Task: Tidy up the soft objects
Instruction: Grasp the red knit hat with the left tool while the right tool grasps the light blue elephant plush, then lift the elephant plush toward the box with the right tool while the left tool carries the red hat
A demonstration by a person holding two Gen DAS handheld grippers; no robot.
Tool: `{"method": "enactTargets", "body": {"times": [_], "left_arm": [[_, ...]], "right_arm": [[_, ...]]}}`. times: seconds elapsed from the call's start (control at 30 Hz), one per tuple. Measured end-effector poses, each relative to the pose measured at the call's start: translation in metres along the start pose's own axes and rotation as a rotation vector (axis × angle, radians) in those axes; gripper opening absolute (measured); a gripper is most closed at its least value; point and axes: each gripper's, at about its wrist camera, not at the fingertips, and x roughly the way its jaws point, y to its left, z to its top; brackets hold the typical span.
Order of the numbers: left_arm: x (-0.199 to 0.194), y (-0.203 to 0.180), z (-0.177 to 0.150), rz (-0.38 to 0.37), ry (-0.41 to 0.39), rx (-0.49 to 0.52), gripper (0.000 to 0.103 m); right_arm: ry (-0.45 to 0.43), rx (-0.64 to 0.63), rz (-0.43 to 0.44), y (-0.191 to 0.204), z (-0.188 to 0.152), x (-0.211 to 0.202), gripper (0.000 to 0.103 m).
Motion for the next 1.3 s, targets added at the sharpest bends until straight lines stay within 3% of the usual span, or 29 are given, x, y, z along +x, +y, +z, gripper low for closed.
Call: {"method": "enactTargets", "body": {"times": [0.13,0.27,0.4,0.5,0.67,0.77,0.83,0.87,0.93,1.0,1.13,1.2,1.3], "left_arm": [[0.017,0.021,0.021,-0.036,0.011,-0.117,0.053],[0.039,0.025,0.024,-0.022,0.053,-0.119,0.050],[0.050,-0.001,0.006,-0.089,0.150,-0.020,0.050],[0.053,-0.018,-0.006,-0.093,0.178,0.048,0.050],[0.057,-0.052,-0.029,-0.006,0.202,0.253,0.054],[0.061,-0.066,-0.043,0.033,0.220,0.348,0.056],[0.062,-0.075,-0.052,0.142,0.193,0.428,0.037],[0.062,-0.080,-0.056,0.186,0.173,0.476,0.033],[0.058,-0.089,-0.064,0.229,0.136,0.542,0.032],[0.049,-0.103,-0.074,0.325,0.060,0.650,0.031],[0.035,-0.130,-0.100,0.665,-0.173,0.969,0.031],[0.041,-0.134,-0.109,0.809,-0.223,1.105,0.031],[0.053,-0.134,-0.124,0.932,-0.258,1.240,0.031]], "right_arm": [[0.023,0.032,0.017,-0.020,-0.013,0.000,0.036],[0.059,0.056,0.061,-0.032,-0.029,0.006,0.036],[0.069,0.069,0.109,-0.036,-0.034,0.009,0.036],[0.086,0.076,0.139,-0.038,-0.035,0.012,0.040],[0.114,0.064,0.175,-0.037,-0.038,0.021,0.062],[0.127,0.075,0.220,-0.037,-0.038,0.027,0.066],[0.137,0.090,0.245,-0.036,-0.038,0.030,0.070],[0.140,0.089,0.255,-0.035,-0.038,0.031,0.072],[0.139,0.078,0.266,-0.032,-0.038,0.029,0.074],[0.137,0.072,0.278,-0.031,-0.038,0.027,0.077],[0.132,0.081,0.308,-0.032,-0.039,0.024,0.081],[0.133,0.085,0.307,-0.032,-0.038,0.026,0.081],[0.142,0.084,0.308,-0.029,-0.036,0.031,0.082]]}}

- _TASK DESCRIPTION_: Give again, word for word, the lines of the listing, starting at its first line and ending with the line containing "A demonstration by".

- _TASK RESULT_:
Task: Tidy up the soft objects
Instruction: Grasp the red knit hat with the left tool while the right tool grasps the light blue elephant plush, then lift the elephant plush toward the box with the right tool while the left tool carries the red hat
A demonstration by a person holding two Gen DAS handheld grippers; no robot.

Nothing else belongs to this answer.